:: What this task involves ::
Every line of the listing must be repeated exactly.

:: Information given ::
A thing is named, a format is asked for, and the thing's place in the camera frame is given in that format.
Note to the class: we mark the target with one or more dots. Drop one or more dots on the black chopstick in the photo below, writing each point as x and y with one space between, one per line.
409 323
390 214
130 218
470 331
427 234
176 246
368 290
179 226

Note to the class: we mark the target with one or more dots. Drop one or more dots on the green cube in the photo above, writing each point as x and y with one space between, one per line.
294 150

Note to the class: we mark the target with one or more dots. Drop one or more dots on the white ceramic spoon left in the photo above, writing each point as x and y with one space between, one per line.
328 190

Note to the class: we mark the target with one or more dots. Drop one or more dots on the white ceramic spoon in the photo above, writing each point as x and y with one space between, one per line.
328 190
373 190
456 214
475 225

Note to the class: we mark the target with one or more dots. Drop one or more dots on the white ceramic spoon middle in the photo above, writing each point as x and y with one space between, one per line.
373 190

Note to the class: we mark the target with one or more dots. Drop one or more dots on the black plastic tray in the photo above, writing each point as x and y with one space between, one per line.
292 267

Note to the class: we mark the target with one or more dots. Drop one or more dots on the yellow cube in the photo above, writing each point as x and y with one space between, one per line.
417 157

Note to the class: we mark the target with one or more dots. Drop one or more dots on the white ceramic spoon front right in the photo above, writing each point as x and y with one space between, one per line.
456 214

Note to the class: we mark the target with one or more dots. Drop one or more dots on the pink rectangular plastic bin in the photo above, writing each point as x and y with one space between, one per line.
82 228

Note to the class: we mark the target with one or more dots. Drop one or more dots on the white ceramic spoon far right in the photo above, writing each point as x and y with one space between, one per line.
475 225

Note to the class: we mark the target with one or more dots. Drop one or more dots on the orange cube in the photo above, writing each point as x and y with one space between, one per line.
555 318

:: Answer section ::
A thing is named, a format is asked for, and the thing's place in the camera frame is given in that format.
Note to the class: we mark the target with one or more dots. Drop one or more dots on the black chopstick in the photo below, writing each point as x and y with one space between, one per line.
409 323
390 214
130 218
470 331
427 234
176 246
368 290
179 226

Note to the class: we mark the target with one or more dots. Drop one or more dots on the green cube in the photo above, writing each point as x and y with one space between, one per line.
294 150

Note to the class: we mark the target with one or more dots. Drop one or more dots on the white ceramic spoon left in the photo above, writing each point as x and y with one space between, one per line.
328 190

Note to the class: we mark the target with one or more dots. Drop one or more dots on the white ceramic spoon in the photo above, writing each point as x and y with one space between, one per line.
328 190
373 190
456 214
475 225

Note to the class: we mark the target with one or more dots. Drop one or more dots on the white ceramic spoon middle in the photo above, writing each point as x and y with one space between, one per line.
373 190

Note to the class: we mark the target with one or more dots. Drop one or more dots on the black plastic tray in the photo above, writing each point as x and y with one space between, one per line.
292 267

Note to the class: we mark the target with one or more dots. Drop one or more dots on the yellow cube in the photo above, writing each point as x and y with one space between, one per line.
417 157

Note to the class: we mark the target with one or more dots. Drop one or more dots on the white ceramic spoon front right in the photo above, writing each point as x and y with one space between, one per line.
456 214

Note to the class: we mark the target with one or more dots. Drop one or more dots on the pink rectangular plastic bin in the photo above, writing each point as x and y with one space between, one per line.
82 228

Note to the class: we mark the target with one or more dots. Drop one or more dots on the white ceramic spoon far right in the photo above, writing each point as x and y with one space between, one per line.
475 225

Note to the class: we mark the target with one or more dots. Drop one or more dots on the orange cube in the photo above, writing each point as x and y with one space between, one per line.
555 318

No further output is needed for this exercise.